So, maybe all this stuff is obvious and I should have just quoted this instead of subjecting you all to my undergrad semiotics essay? It’s certainly not been obvious for me, though, and I think this sort of analysis in terms of the middle distance does go deeper by probing into what “abstracting” actually means, and looking at the conditions of possibility for something to represent something else at all. Anyway, it’s been useful for me to think through some different examples to normal, even if the analysis is still a bit half-baked.
Other things
I wrote up a notebook post on single-character variable names in maths and programming, Variable names as handles or sigils. I intended to write more notebook posts this month but the second one got out of hand and turned into this newsletter.

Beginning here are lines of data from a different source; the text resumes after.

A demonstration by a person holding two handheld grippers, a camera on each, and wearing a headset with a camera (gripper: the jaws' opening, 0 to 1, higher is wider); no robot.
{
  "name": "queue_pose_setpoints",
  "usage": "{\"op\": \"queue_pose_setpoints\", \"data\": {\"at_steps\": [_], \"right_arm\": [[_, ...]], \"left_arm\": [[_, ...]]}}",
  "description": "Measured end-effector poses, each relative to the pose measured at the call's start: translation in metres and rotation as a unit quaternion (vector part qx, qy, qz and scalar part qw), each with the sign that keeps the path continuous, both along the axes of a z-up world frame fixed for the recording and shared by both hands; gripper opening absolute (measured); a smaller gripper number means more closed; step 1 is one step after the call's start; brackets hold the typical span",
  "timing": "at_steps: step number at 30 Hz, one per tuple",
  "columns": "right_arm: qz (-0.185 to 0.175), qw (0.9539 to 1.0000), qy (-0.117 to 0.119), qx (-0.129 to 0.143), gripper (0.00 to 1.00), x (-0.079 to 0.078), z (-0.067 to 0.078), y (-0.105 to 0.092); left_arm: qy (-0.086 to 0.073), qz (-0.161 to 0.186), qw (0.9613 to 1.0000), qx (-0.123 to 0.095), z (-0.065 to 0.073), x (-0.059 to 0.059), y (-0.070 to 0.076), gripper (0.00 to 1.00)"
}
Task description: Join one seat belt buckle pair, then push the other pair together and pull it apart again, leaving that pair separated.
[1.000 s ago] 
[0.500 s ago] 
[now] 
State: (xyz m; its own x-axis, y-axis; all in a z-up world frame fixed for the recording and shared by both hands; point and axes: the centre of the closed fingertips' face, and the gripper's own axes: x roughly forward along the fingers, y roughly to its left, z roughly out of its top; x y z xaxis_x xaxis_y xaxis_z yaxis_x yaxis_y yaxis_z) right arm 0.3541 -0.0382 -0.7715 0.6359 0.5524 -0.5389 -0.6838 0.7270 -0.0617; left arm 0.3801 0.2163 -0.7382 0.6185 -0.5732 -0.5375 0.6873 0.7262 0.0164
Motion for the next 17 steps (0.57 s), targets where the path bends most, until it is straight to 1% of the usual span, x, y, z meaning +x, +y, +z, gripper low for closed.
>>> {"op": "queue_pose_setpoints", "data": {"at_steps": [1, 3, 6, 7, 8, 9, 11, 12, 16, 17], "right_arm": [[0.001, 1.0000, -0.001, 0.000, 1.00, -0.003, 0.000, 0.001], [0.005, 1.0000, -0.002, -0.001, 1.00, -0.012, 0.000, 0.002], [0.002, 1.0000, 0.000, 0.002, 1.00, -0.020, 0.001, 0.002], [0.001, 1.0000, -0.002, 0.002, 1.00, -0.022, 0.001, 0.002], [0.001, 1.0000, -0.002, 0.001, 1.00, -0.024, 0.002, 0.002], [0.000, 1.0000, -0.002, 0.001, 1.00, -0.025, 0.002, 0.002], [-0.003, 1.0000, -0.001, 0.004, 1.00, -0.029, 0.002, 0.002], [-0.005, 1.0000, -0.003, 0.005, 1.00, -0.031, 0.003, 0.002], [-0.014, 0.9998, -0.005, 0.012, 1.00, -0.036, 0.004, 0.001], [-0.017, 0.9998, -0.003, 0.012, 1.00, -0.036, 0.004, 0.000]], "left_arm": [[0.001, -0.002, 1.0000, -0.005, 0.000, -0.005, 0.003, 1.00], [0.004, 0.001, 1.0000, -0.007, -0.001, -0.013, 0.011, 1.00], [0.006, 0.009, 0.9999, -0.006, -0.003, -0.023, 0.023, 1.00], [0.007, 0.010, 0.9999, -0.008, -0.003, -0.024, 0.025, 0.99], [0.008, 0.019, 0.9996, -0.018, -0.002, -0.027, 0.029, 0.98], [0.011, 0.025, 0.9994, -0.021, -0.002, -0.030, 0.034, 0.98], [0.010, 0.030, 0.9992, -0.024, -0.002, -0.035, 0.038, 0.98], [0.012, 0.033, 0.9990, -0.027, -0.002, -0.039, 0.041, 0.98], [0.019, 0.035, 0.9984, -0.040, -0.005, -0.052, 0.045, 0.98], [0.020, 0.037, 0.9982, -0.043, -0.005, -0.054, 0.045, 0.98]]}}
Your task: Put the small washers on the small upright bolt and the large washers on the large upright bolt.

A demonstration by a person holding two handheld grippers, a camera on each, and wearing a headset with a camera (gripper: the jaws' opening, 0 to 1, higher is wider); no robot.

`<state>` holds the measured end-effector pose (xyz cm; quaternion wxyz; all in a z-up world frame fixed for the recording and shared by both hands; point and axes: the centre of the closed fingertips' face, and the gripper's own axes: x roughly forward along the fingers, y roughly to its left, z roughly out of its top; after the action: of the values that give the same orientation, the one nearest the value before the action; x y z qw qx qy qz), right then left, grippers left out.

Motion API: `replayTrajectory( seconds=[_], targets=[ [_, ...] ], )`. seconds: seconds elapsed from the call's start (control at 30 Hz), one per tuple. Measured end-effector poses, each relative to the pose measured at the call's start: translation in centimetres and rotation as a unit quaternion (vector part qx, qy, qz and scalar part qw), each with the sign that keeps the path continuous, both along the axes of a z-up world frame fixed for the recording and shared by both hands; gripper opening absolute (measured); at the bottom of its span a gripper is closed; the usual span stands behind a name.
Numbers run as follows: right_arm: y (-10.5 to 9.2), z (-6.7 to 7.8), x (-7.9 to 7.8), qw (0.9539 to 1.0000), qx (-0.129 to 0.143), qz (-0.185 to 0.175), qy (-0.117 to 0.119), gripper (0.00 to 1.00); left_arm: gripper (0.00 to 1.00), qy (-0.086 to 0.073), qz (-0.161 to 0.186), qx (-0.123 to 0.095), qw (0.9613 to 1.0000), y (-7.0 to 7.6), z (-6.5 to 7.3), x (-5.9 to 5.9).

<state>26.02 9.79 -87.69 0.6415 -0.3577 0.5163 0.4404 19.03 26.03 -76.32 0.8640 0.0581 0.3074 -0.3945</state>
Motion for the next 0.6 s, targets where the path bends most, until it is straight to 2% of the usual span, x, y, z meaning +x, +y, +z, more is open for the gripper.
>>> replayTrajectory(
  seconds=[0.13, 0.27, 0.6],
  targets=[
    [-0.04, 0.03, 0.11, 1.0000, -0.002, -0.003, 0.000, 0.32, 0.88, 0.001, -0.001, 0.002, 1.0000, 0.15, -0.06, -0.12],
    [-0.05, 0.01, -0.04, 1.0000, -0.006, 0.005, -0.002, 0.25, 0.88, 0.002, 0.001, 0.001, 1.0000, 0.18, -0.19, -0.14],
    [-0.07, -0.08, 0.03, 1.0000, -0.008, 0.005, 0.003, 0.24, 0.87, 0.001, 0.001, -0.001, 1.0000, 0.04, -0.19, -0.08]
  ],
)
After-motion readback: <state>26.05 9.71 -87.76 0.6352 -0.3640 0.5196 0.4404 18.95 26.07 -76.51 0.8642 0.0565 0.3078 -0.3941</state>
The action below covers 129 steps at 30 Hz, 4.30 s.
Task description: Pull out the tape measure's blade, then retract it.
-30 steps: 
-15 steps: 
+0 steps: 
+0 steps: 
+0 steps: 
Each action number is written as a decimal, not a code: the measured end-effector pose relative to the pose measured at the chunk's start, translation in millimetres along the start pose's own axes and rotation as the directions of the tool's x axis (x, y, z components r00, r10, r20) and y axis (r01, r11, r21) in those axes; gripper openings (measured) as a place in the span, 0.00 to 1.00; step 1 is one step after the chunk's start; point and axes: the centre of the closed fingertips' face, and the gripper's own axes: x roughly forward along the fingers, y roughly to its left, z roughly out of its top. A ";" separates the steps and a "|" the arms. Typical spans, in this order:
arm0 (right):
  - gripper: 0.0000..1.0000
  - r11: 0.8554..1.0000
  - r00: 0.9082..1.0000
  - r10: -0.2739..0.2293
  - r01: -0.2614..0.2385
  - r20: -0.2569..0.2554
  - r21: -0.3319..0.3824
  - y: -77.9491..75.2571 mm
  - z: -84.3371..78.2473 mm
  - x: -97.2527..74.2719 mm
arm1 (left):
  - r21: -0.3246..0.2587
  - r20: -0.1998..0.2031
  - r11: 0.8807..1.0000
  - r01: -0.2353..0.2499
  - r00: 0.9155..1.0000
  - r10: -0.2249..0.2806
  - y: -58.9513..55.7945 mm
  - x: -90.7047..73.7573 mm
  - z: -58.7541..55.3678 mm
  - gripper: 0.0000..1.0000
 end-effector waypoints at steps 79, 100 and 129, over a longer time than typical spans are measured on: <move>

Also, here’s the cover picture, which I took a few years ago. It’s a copy of Sumer is icumen in, written in mensural notation and displayed in the ruins of Reading Abbey, where it was first written down.
Next month
No particular plans, but that quote about undergrad semiotics essays makes me think, uhh, maybe I should actually read some semiotics? Given that it’s a field that’s claimed a bunch of territory near this notation area I seem to be fascinated with. So far I’ve just skimmed some intro material online and it looks like there are links to Saussure and Derrida and Wittgenstein but the core is more like, what, Barthes? Peirce? Jakobson? I don’t know these people at all, anyone got any suggestions on what I should read?
Hm, I said at the start that there wouldn’t be any physics this time. I guess that wasn’t completely true.
Derrida talks about this in Of Grammatology in terms of the difference between music and birdsong. More about this in my old braindump here, though I wrote that before I’d read much in this area and it might be full of wrong stuff, idk.
There’s some connection here between representation and digitality, which I don’t understand well, though probably these notes I made on Haugeland’s ideas about digitality are relevant.
You might be interested in the concept of 'basic-level categories' which would make a good companion to the 'middle distance' and would provide more examples. Well treated in Lakoff's 'Women, Fire and Dangerous Things' that also explores the consequences.
Love this.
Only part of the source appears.